Search the data for the string "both" and gather each line it is in.

BEGIN RECORDED INFORMATION

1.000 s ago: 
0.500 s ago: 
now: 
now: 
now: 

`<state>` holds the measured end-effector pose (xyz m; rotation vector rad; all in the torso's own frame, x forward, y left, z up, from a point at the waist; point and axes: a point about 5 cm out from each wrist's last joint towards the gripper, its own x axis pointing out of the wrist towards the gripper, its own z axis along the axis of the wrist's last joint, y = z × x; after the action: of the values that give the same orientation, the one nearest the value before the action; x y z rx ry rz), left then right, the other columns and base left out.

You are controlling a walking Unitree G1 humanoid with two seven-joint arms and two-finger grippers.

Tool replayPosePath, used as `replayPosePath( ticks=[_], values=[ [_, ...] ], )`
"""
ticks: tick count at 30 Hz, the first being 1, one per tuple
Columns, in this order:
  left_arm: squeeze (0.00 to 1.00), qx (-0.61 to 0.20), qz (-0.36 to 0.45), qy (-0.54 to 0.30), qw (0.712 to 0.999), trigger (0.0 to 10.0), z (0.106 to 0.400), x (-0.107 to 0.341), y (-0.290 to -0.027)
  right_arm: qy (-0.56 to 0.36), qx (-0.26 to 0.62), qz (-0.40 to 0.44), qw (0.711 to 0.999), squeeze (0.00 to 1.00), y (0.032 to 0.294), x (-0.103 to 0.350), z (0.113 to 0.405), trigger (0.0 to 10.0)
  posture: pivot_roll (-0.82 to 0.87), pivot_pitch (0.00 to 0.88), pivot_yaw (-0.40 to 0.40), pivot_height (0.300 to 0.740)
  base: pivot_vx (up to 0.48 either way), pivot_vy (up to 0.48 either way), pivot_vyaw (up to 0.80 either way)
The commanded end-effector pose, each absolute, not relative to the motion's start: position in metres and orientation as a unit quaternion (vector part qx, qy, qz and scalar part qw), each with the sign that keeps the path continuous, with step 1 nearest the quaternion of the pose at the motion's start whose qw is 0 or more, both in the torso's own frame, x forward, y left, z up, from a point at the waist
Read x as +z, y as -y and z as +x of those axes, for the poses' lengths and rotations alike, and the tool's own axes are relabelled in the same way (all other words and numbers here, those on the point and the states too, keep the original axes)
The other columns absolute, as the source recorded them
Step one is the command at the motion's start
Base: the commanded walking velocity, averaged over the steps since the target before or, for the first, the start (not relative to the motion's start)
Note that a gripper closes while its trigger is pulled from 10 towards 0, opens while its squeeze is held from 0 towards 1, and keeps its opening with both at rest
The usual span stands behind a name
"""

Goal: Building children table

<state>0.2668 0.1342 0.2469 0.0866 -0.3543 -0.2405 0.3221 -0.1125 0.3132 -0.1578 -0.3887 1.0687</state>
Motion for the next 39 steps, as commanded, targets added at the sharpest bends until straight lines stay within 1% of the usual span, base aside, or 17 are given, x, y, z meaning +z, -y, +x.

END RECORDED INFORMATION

**RESPONSE TO THIS TASK:**
The commanded end-effector pose, each absolute, not relative to the motion's start: position in metres and orientation as a unit quaternion (vector part qx, qy, qz and scalar part qw), each with the sign that keeps the path continuous, with step 1 nearest the quaternion of the pose at the motion's start whose qw is 0 or more, both in the torso's own frame, x forward, y left, z up, from a point at the waist
Note that a gripper closes while its trigger is pulled from 10 towards 0, opens while its squeeze is held from 0 towards 1, and keeps its opening with both at rest

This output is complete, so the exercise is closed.